Pero, (y pregunto tratando de aprender, no de aferrarme a alguna posición en particular), ¿cómo pedir la mitad de algo que no se puede contar?

1 agua
2 aguas

No me parece; quizás informalmente, por ahorrar palabras, digamos: compras 2 aguas, en lugas de decir lo correcto que es: compras 2 botellas de agua.  Lo contable es las botellas de agua, no el líquido en sí.

Una pelota inflada a medias o medio desinflada, ¿es una pelota con medio aire? (Híjole, creo que eso sonó a Armando Hoyos )


----------



## SADACA

OK
Se complican las cosas!!

Acabo de salir a almorzar y para probar pedí 

Un vaso Con Agua Con hielo; me miraron feo
Un vaso de hielo de Agua: No funcionó
Un vaso con agua de hielo: llamaron al gerente
Un vaso de hielo con agua: El gerente se acercó a la mesa
Un vaso con hielo de agua: Me quedé con sed y sin almorzar

Mañana trataré con UN VASO DE AGUA CON HIELO!!!!!!!!


----------



## perrodelmal

SADACA said:
			
		

> OK
> Se complican las cosas!!
> 
> Acabo de salir a almorzar y para probar pedí
> 
> Un vaso Con Agua Con hielo; me miraron feo
> Un vaso de hielo de Agua: No funcionó
> Un vaso con agua de hielo: llamaron al gerente
> Un vaso de hielo con agua: El gerente se acercó a la mesa
> Un vaso con hielo de agua: Me quedé con sed y sin almorzar
> 
> Mañana trataré con UN VASO DE AGUA CON HIELO!!!!!!!!

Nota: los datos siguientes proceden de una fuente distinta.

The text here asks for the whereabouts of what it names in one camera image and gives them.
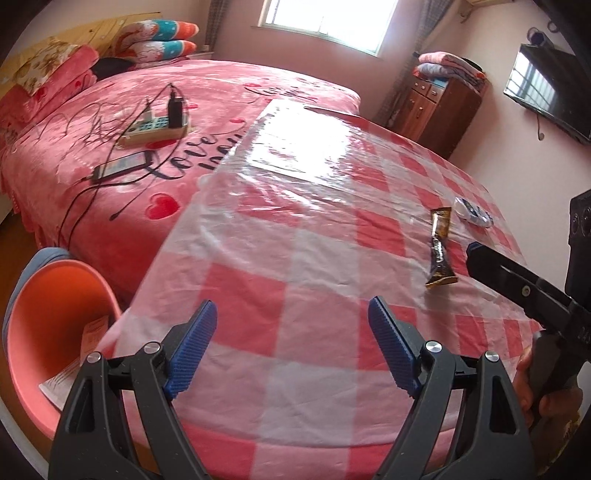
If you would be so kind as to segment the right hand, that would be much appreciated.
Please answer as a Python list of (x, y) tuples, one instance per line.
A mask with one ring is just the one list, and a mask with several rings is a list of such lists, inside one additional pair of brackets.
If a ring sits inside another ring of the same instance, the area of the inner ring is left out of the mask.
[[(526, 348), (517, 364), (513, 386), (517, 394), (526, 423), (531, 425), (535, 414), (532, 407), (534, 394), (529, 385), (529, 369), (532, 364), (532, 348)], [(550, 423), (565, 428), (579, 418), (579, 409), (583, 401), (583, 391), (578, 386), (559, 390), (545, 395), (538, 403), (538, 415)]]

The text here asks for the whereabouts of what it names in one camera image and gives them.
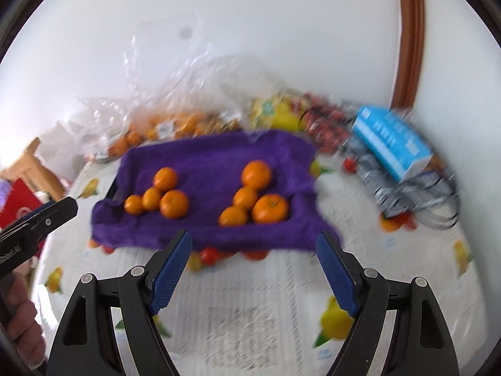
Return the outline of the person's left hand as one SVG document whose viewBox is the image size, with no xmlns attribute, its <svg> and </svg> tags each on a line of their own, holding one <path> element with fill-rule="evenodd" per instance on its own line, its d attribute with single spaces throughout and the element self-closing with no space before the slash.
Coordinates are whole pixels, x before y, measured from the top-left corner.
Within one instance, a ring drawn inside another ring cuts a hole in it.
<svg viewBox="0 0 501 376">
<path fill-rule="evenodd" d="M 36 369 L 45 359 L 43 331 L 36 321 L 37 309 L 28 297 L 25 279 L 19 273 L 14 273 L 13 278 L 7 301 L 15 308 L 15 312 L 7 323 L 7 335 L 25 363 L 31 369 Z"/>
</svg>

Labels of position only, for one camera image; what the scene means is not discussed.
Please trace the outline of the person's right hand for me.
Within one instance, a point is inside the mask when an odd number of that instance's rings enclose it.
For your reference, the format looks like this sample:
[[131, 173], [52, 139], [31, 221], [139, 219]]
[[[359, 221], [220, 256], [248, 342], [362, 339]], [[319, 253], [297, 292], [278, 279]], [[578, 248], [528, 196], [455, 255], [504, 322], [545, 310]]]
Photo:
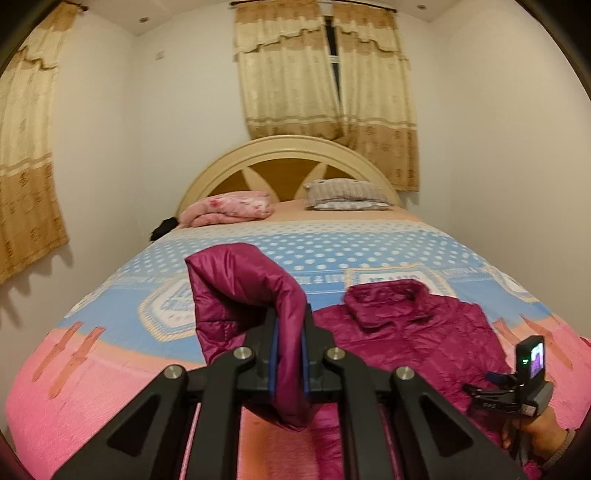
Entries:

Entonces pronostico que mañana tendrás éxito, Vamos! Sigue intentándolo! Tú puedes!

Si te fijas cuando usas el "con hielo", estás diciendo que quieres el agua *acompañada* de hielo, así no habrá duda...


----------



## SADACA

Claro!!! y me venía para acá sin argumentos a favor del "VASODEAGüISMO"

Por cierto, no se si será común en otros paises, pero ccomo cuesta que en Colombia te sirvan hielo!! y Mucho hielo NO EXISTE!! y hablo de Bucaramanga, Bogotá y todos los pueblos y ciudades entre estas dos

¿Alguien sabe?


----------



## gian_eagle

Sadaca, procura no ir al mismo restaurante, y animo, tu puedes! 

Pedir que te sirvan un vaso con agua segun veo aqui es que tambien puedes pedir el vaso solo. (comosi el agua fuera acompañamiento como el arroz o las papas o guarniciones de distinto tipo).

si pides vaso de agua, implica que quieres tomar agua (obviamente te lo siren en un vaso).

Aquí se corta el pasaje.